Exercise directions: Please copy every line below that contains the string "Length".

[Stored records]
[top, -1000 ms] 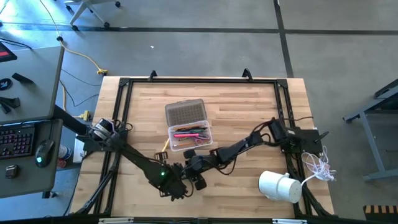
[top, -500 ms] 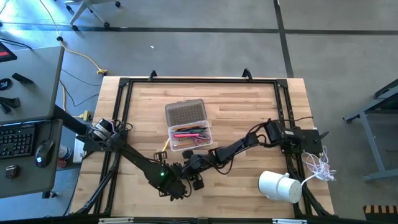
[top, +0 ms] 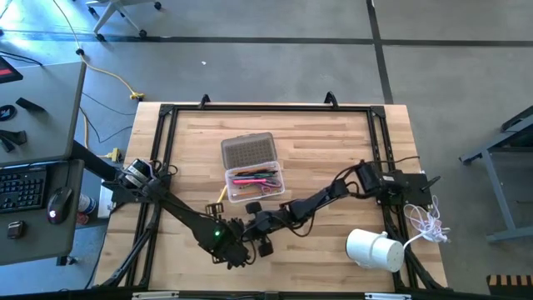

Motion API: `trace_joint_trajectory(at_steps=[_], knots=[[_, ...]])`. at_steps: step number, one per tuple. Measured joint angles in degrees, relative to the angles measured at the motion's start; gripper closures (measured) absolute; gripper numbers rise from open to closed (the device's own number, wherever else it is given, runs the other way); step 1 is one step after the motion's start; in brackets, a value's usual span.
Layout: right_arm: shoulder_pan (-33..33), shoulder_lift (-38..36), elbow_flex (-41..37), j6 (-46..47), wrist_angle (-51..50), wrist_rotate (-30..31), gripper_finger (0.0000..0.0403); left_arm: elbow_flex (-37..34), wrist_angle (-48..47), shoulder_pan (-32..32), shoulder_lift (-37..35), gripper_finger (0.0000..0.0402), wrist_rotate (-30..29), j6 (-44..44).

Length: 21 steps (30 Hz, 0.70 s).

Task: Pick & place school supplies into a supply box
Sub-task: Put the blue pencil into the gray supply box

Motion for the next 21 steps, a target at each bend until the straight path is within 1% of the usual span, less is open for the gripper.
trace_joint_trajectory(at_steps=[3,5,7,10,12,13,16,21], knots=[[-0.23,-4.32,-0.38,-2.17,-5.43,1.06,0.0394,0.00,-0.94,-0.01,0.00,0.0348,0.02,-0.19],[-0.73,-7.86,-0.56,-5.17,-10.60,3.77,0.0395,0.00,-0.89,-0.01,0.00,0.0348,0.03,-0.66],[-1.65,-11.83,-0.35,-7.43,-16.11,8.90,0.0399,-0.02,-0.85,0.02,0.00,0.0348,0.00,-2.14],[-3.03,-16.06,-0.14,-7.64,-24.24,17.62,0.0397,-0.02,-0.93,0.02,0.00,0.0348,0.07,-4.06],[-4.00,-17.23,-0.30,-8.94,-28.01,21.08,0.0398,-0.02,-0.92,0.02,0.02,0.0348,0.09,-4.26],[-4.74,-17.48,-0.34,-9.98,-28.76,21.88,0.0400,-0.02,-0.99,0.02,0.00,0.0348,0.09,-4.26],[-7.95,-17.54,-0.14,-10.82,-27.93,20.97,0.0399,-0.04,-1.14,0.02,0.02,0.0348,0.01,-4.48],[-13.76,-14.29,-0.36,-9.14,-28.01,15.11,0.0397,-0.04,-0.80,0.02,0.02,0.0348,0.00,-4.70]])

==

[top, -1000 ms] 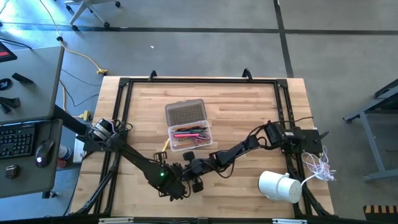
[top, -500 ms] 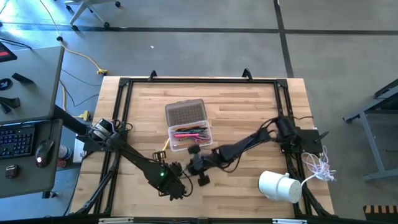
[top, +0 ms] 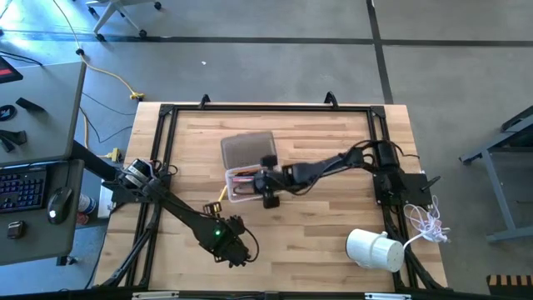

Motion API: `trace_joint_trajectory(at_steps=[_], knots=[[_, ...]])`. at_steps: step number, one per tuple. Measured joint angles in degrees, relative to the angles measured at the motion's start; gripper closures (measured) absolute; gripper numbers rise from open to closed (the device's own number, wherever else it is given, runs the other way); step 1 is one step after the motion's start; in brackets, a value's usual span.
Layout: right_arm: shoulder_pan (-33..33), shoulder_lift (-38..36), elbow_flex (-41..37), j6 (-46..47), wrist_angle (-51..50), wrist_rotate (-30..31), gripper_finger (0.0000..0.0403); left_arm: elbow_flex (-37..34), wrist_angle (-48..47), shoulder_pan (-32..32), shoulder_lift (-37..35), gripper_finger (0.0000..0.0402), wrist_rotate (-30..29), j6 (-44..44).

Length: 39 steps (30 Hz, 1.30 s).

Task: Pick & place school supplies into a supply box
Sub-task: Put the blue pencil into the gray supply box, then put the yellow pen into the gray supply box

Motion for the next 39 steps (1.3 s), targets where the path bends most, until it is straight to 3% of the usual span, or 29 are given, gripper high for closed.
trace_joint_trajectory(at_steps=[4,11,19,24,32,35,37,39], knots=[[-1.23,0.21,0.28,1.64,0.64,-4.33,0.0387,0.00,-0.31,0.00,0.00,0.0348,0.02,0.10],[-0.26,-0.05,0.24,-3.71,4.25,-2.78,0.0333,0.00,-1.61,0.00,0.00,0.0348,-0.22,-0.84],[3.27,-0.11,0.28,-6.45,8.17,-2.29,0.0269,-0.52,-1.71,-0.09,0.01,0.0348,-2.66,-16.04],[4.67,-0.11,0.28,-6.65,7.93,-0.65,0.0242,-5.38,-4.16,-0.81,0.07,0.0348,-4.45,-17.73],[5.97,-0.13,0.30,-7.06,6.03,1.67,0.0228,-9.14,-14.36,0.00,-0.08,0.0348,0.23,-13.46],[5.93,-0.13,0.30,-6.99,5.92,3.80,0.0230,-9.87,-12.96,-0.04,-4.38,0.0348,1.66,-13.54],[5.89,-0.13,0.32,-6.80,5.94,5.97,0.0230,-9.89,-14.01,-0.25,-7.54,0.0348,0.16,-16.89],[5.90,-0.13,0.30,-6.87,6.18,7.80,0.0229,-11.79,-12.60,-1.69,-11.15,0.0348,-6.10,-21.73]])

Output of the exercise:
Length: 21 steps (30 Hz, 0.70 s).
Length: 39 steps (30 Hz, 1.30 s).

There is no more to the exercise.